Last Updated on March 17, 2012 by FERS Disability Attorney
The “bridge to nowhere” has become a metaphor for wastefulness and needless expenditure, both in terms of effort and resources. It is a phrase in politics which has become overused and bandied about for political gain, attack ads and undermining of an opponent’s credibility. As a political tool, in its very repetitiveness of its incessant utilization and reactive assignation against opponents, it has lost its efficacy. Yet, in a very real sense — while the phrase itself may have become conceptually emptied of meaning — the foundation of what it represents still applies, and is relevant in all walks of life.
Thus, in preparing, formulating and filing for Federal Disability Retirement benefits from the U.S. Office of Personnel Management, whether under FERS or CSRS, the Federal or Postal employee contemplating filing for Federal Disability Retirement benefits must create a “bridge”, or a “nexus”, between one’s medical condition(s) and the positional duties of one’s job.
The underlying and inherent self-contradiction in the phrase itself is fascinating, if one pauses to reflect: a “bridge” by definition” is intended to connect two or more points — from A to B, to perhaps other destinations. Yet, because a “bridge to nowhere” fails in its very definitional inception by only going from point A to … (?), as such, it undermines its own definition and purpose. It is not a bridge. The “nowhere” destroys the conceptual integrity of the “bridge“, and therefore the phrase itself is a conceptual conundrum of nonsense. In order to regain its conceptual identity, one must go back to the foundational purpose of what a thing “is”, in order to regain what it must become and why it has lost its identity. As in most things in life, we must go back to Aristotle’s “first principles”.
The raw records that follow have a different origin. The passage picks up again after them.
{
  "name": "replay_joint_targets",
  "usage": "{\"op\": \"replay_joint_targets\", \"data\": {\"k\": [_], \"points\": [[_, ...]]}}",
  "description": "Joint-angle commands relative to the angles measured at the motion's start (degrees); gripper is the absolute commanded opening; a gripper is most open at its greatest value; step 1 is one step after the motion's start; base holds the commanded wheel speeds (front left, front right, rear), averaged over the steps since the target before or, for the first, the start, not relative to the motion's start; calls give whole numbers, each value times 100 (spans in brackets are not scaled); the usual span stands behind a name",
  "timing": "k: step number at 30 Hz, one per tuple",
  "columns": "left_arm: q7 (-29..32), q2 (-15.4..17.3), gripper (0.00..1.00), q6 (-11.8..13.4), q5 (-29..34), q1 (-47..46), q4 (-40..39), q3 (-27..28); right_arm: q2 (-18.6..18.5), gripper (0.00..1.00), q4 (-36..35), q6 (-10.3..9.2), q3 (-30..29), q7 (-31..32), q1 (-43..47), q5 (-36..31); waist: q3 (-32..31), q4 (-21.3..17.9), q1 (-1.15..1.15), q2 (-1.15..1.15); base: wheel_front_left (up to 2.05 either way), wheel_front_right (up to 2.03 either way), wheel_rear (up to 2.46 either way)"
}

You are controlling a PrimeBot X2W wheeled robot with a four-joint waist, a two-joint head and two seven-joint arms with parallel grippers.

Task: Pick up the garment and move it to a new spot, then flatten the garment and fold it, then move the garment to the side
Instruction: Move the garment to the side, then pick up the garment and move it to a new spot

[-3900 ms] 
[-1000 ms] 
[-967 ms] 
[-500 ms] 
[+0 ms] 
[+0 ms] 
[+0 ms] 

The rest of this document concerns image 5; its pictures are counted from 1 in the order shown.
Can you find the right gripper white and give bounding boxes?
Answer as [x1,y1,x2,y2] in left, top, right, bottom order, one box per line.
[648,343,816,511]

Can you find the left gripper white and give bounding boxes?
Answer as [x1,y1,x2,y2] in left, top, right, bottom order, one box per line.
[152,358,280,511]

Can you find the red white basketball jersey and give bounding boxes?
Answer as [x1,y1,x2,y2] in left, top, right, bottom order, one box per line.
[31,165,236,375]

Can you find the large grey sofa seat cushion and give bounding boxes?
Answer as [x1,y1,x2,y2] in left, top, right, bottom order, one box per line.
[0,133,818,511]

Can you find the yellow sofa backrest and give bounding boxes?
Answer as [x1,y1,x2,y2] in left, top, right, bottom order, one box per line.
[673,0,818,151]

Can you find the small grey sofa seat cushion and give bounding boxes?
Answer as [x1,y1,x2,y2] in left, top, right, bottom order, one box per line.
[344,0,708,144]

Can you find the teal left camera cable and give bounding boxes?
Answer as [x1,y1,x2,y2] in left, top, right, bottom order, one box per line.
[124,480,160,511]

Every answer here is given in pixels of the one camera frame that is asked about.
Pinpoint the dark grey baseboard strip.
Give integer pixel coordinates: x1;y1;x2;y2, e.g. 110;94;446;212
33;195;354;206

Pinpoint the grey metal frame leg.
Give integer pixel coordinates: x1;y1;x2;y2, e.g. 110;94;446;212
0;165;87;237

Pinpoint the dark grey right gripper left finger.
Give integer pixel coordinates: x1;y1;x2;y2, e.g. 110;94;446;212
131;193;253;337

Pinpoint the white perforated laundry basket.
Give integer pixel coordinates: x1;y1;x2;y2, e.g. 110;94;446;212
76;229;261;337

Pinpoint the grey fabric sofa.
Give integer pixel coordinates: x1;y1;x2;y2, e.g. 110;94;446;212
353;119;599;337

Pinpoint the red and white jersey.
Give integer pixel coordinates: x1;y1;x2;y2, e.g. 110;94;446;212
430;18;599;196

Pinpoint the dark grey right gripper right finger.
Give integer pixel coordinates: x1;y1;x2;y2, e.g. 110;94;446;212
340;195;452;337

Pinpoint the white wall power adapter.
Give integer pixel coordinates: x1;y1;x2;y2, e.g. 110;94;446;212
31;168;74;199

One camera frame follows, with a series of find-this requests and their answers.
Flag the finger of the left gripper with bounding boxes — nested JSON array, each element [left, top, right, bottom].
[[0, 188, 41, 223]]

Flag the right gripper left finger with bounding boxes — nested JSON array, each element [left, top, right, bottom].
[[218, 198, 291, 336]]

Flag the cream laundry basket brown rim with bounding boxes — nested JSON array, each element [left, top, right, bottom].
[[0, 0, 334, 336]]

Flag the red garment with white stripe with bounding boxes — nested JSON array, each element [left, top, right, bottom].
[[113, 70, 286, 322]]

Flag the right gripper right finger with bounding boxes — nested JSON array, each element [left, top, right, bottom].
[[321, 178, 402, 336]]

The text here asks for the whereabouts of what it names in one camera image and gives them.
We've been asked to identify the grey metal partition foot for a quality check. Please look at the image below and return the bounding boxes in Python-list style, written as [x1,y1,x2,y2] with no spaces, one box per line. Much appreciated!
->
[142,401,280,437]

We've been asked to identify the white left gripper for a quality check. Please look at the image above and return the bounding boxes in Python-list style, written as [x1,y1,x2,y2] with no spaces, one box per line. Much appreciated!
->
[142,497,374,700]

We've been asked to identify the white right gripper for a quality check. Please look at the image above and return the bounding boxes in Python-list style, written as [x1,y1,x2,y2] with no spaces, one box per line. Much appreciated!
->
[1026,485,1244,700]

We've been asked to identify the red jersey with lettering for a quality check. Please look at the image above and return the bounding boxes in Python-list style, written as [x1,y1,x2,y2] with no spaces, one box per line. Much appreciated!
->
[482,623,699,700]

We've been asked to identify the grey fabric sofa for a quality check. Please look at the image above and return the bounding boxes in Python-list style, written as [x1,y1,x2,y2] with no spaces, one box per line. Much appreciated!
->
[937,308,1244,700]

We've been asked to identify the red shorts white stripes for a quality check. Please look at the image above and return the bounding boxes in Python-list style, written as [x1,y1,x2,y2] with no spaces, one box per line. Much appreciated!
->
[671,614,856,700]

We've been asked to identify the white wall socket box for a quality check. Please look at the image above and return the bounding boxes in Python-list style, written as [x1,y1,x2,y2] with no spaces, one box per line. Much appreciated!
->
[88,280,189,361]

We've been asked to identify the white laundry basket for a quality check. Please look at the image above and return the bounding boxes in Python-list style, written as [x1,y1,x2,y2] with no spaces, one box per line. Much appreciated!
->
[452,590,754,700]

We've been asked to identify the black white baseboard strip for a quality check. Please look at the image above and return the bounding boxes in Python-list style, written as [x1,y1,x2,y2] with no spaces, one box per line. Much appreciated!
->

In Federal Disability Retirement, one needs to go back to what the question is that is being asked on Standard Form 3112A, its purpose, its directive focus, and why it is that the Office of Personnel Management is asking the question. Only then can one begin to effectively formulate the bridge between one’s medical conditions, and the impact upon one’s positional duties, whether as a Federal employee or a Postal worker.
In a Federal Disability Retirement case, the “bridge to nowhere” will result in a denial of a Federal Disability Retirement application. The bridge must begin from a point of relevance, and end in its intended destination.